GAO found no basis to change our conclusion that when an agency lacks statutory authority to charge a fee at a conference and retain the proceeds, neither the agency hosting a conference, nor a contractor on behalf of the agency, may do so.

B-306663, Contractors Collecting Fees at Agency-Hosted Conferences, January 4, 2006

B-306663

January 4, 2006

The Honorable Barbara A. Mikulski

United States Senate

Subject: Contractors Collecting Fees at Agency-Hosted Conferences


Dear Senator Mikulski:

We received your letter dated October 4, 2005, asking us to revisit our March 2005 decision, National Institutes of Health—Food at Government-Sponsored Conferences, B-300826, Mar. 3, 2005. In that decision, we addressed the availability to the National Institutes of Health (NIH) of its appropriation for the purpose of providing food to attendees at NIH-hosted conferences. Id. In addition, in response to a question from NIH, we concluded that NIH may not charge an attendance fee at conferences and retain the proceeds, nor permit its contractor to do so, because NIH lacks statutory authority. Id. You expressed concern that this conclusion would reduce federal efforts to bring experts together at federally hosted conferences, particularly conferences hosted by the National Security Agency (NSA), to address evolving threats to the nation.

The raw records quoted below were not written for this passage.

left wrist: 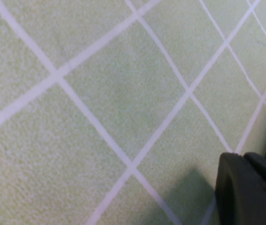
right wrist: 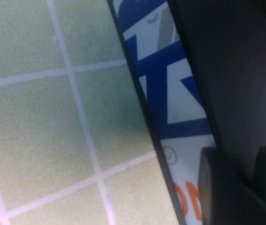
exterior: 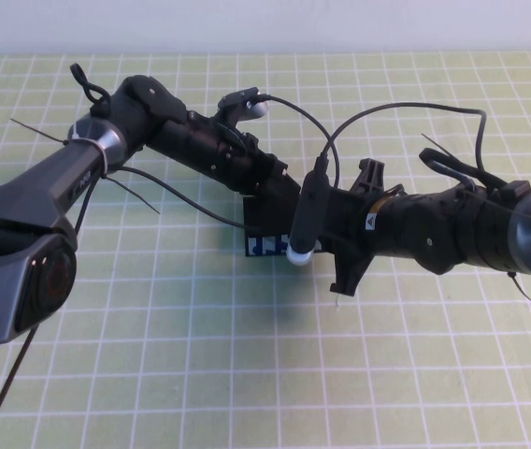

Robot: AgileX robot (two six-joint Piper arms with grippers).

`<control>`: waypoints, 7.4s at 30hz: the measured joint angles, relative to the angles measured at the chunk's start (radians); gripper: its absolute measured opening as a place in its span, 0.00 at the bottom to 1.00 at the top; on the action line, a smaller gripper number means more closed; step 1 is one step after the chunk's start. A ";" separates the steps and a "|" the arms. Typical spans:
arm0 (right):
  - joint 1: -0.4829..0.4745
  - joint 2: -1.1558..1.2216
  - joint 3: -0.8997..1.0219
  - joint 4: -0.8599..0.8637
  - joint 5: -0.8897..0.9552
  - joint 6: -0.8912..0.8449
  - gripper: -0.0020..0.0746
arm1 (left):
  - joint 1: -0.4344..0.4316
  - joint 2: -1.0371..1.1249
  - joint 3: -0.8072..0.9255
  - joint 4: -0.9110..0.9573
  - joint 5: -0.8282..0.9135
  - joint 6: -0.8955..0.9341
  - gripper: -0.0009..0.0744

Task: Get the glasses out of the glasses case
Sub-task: Pick up the glasses from the glasses case

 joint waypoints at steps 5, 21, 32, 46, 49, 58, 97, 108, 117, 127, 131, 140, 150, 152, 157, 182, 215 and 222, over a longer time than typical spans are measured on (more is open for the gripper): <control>0.001 -0.006 0.000 -0.005 0.004 -0.003 0.15 | 0.000 0.000 0.000 0.000 -0.002 -0.001 0.01; 0.001 -0.050 0.000 0.009 -0.032 -0.003 0.04 | 0.000 0.000 0.000 0.000 0.006 -0.002 0.01; -0.001 -0.050 0.000 0.009 -0.081 -0.003 0.04 | 0.002 0.000 -0.014 0.016 0.012 0.001 0.01; -0.001 -0.050 0.000 0.067 -0.085 0.004 0.03 | 0.128 -0.225 -0.196 0.160 0.089 -0.069 0.01; -0.001 -0.050 0.000 0.069 -0.085 0.004 0.03 | 0.139 -0.288 -0.198 0.181 0.094 -0.075 0.01; -0.001 -0.050 0.000 0.094 -0.095 0.004 0.03 | 0.083 -0.491 0.202 0.168 0.091 0.048 0.01; -0.001 -0.050 0.000 0.098 -0.085 0.004 0.03 | 0.080 -0.488 1.014 -0.763 -0.332 1.285 0.01; -0.001 -0.050 0.000 0.118 -0.083 0.004 0.03 | 0.079 -0.469 1.014 -0.776 -0.325 1.296 0.01; -0.001 -0.050 0.000 0.212 -0.132 0.009 0.22 | 0.079 -0.469 1.014 -0.764 -0.322 1.283 0.01; -0.012 -0.050 0.000 0.302 -0.207 0.011 0.39 | 0.078 -0.469 1.014 -0.726 -0.310 1.248 0.01; -0.025 -0.041 0.000 0.345 -0.248 0.011 0.40 | 0.078 -0.469 1.014 -0.725 -0.308 1.240 0.01; -0.032 0.008 -0.006 0.461 -0.359 0.011 0.40 | 0.078 -0.469 1.013 -0.712 -0.305 1.231 0.01; -0.031 0.048 -0.023 0.526 -0.437 0.008 0.43 | 0.077 -0.469 1.009 -0.695 -0.306 1.220 0.01; -0.031 0.054 -0.023 0.544 -0.460 0.008 0.47 | 0.077 -0.469 1.009 -0.695 -0.306 1.218 0.01; -0.035 0.079 -0.021 0.617 -0.509 0.010 0.59 | 0.077 -0.469 1.009 -0.691 -0.306 1.211 0.01; -0.010 0.082 -0.019 0.564 -0.429 0.012 0.15 | 0.077 -0.469 1.007 -0.682 -0.300 1.198 0.01; -0.116 0.083 -0.187 0.859 0.054 0.020 0.01 | 0.077 -0.471 1.007 -0.666 -0.298 1.171 0.01; -0.120 0.092 -0.232 0.862 0.191 0.053 0.01 | 0.077 -0.471 1.007 -0.665 -0.296 1.171 0.01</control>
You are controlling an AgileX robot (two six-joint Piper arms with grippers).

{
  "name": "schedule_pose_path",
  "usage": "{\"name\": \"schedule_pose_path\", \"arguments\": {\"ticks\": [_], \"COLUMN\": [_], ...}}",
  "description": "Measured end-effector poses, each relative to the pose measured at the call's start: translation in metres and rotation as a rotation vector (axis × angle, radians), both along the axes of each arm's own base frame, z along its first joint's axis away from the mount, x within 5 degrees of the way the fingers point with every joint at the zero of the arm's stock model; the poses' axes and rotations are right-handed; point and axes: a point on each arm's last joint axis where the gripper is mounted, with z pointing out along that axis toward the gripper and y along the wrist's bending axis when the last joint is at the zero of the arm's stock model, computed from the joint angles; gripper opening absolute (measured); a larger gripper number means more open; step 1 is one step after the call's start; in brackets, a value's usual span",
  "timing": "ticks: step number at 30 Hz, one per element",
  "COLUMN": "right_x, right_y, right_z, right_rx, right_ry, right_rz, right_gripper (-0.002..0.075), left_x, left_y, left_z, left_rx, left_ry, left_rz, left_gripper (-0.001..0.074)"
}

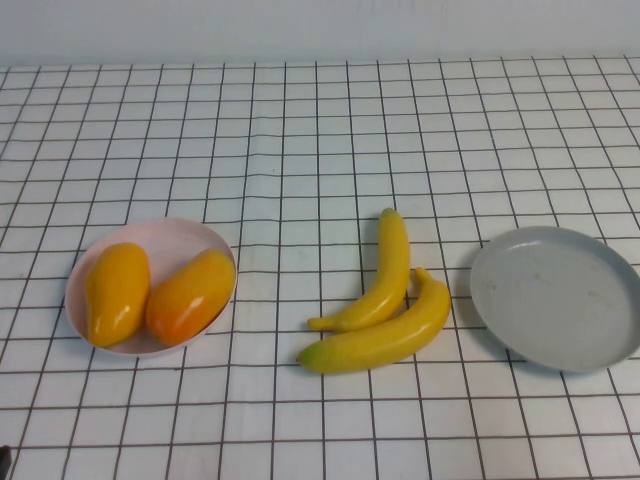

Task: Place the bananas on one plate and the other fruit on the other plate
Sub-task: Put another type of fruit in the right plate

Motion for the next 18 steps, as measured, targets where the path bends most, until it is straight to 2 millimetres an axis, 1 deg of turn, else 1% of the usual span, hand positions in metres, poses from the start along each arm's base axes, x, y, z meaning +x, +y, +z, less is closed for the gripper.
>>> {"name": "schedule_pose_path", "arguments": {"ticks": [3, 5, 7, 10, 12, 16, 18], "right_x": [0.015, 0.023, 0.031, 0.046, 0.055, 0.077, 0.089], "right_y": [0.000, -0.001, -0.002, -0.001, -0.001, 0.000, -0.002], "right_z": [0.021, 0.024, 0.021, 0.015, 0.018, 0.033, 0.041], "right_rx": [0.041, 0.058, 0.051, -0.013, -0.063, -0.152, -0.200], "right_ry": [0.003, 0.022, 0.057, 0.140, 0.193, 0.333, 0.431], "right_rz": [0.005, 0.007, 0.012, 0.070, 0.128, 0.257, 0.311], "right_gripper": [-0.0018, -0.0018, -0.0018, -0.0018, -0.0018, -0.0018, -0.0018], "left_x": [0.000, 0.000, 0.000, 0.000, 0.000, 0.000, 0.000], "left_y": [0.000, 0.000, 0.000, 0.000, 0.000, 0.000, 0.000], "left_z": [0.000, 0.000, 0.000, 0.000, 0.000, 0.000, 0.000], "left_rx": [0.000, 0.000, 0.000, 0.000, 0.000, 0.000, 0.000], "left_ry": [0.000, 0.000, 0.000, 0.000, 0.000, 0.000, 0.000], "left_rz": [0.000, 0.000, 0.000, 0.000, 0.000, 0.000, 0.000], "left_gripper": [-0.0004, -0.0004, -0.0004, -0.0004, -0.0004, -0.0004, -0.0004]}}
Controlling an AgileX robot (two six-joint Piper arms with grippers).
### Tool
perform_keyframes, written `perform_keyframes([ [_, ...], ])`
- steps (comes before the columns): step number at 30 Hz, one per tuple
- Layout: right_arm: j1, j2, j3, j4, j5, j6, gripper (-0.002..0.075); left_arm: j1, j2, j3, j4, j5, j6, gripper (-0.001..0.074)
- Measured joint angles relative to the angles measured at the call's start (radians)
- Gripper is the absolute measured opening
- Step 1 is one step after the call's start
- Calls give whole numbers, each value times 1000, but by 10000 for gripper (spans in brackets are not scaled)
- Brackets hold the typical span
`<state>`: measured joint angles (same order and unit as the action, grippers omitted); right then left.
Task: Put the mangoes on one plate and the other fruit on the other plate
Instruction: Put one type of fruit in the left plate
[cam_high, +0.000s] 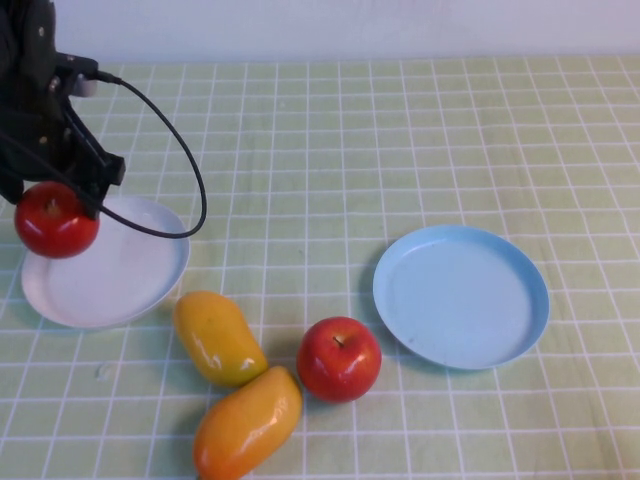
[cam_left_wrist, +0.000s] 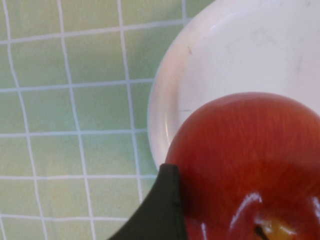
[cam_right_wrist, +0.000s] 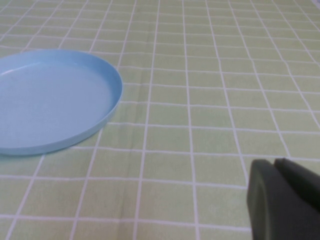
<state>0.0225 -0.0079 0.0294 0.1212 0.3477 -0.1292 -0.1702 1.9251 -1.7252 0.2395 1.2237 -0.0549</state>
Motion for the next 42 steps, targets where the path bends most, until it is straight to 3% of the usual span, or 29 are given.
perform_keyframes([
  [9, 0, 0, 0, 0, 0, 0, -16, -11, 25, 15, -60, -34, -13, 668],
  [17, 0, 0, 0, 0, 0, 0, -16, -51, 42, 140, 118, -49, -78, 668],
  [27, 0, 0, 0, 0, 0, 0, -16, -49, 40, 142, 24, -125, -113, 669],
  [34, 0, 0, 0, 0, 0, 0, -16, -49, 34, 142, -130, -176, 24, 669],
  [42, 0, 0, 0, 0, 0, 0, -17, -49, 41, 76, -118, -40, 77, 669],
])
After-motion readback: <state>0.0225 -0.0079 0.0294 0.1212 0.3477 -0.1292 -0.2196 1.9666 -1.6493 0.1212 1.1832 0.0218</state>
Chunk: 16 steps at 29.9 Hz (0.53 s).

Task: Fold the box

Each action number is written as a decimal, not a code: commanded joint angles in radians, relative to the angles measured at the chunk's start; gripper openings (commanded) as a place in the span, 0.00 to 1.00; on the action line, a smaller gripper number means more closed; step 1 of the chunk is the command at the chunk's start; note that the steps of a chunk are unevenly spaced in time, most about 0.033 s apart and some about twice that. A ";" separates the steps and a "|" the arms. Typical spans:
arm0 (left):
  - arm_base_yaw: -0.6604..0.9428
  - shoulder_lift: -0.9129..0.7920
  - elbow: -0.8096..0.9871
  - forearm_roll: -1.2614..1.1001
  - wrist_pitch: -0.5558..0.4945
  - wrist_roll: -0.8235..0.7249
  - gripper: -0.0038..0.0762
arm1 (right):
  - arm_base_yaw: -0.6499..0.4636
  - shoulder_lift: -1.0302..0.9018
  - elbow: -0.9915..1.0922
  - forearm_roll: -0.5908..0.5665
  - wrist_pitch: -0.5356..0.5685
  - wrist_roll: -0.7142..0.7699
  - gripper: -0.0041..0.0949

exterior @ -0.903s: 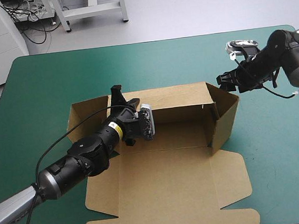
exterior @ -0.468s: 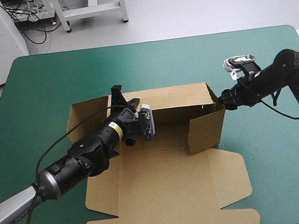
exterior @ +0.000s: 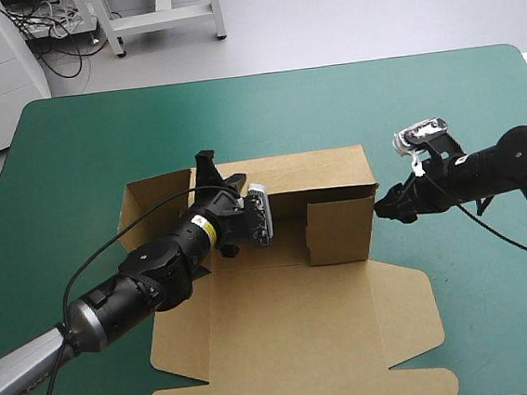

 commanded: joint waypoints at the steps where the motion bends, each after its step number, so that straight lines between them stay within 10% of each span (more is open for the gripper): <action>1: -0.005 -0.011 -0.006 -0.033 0.023 -0.023 0.01 | 0.008 -0.030 -0.021 0.053 0.017 -0.026 0.67; 10: -0.005 -0.011 -0.006 -0.033 0.019 -0.023 0.01 | 0.040 -0.030 -0.021 0.057 0.059 -0.026 0.68; 16: -0.005 -0.011 -0.006 -0.033 0.020 -0.030 0.01 | 0.162 -0.030 -0.021 0.018 -0.128 -0.038 0.68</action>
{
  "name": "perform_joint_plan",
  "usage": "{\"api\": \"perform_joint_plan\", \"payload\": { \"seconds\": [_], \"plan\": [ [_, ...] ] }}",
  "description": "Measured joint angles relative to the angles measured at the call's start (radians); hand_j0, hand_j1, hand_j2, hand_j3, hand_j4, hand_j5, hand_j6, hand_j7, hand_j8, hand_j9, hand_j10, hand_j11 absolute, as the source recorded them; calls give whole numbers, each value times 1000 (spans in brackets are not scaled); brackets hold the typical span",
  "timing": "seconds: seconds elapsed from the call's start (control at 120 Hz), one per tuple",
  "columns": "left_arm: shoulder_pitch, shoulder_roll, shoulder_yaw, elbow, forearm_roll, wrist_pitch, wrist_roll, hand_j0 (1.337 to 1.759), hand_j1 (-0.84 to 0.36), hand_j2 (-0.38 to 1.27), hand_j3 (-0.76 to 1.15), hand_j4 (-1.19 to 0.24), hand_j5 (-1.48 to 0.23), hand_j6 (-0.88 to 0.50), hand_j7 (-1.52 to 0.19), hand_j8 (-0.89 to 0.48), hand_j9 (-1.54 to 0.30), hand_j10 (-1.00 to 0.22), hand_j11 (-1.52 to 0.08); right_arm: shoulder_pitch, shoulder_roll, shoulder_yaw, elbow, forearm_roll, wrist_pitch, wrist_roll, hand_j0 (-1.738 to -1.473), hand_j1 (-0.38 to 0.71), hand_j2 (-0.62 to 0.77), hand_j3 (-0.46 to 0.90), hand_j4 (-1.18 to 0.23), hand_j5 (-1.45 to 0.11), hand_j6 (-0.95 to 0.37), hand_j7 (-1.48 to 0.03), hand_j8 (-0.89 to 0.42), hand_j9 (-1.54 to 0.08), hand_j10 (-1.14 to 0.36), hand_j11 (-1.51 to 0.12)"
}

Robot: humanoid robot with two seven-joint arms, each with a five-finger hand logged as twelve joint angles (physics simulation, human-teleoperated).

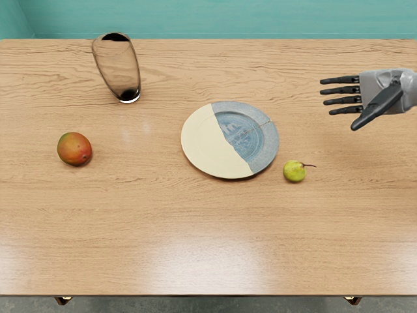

We appreciate your interest in our March 2005 decision. However, we find no basis to change our conclusion that when an agency lacks statutory authority to charge a fee at a conference and retain the proceeds, neither the agency hosting a conference, nor a contractor on behalf of the agency, may do so. When entertaining a request for reconsideration of a decision, we consider whether the request demonstrates an error of fact or law in the earlier decision, or presents new information not considered in the earlier decision. B-271838.2, May 23, 1997. You do not assert that our March 2005 decision contained legal or factual errors. While you present information regarding agencies' practices that we did not address in our March 2005 decision, such information does not change our conclusion, as explained below.

In your letter, you state that for several years, agencies have engaged in the practice of allowing their contractors, on behalf of the agencies, to collect fees from conference participants to offset the costs of agency-hosted conferences. You explain that agencies initiated this practice after we determined that agencies themselves cannot collect such fees without statutory authority.

The miscellaneous receipts statute provides that –an official or agent of the Government receiving money for the Government from any source shall deposit the money in the Treasury as soon as practicable without deduction for any charge or claim.— 31 U.S.C. sect. 3302(b). In earlier decisions, we indeed have advised that an agency, in the absence of statutory authority, may not retain fees or other amounts paid to the government for activities relating to official duties, but must deposit such funds in the general fund of the Treasury. E.g., B-302825, Dec. 22, 2004 (Office of Federal Housing Enterprise Oversight may not retain money collected from third party litigants for copying costs, but must deposit the money in the Treasury). Both GAO and federal judicial decisions have concluded that the miscellaneous receipts statute precludes an agency of the government diverting to a contractor of the government any amounts the contractor receives on behalf of the government. See, e.g., Scheduled Airlines Traffic Offices, Inc. v. Department of Defense, 87 F.3d 1356, 1361-63 (D.C. Cir. 1996); Motor Coach Industries, Inc. v. Dole, 725 F.2d 958, 968 (4th Cir. 1984) (Federal Aviation Administration (FAA) cannot hold in a trust fund amounts paid by airlines to defray FAA's cost of acquiring new shuttle buses for Dulles Airport); cf. B-300248, Jan. 15, 2004.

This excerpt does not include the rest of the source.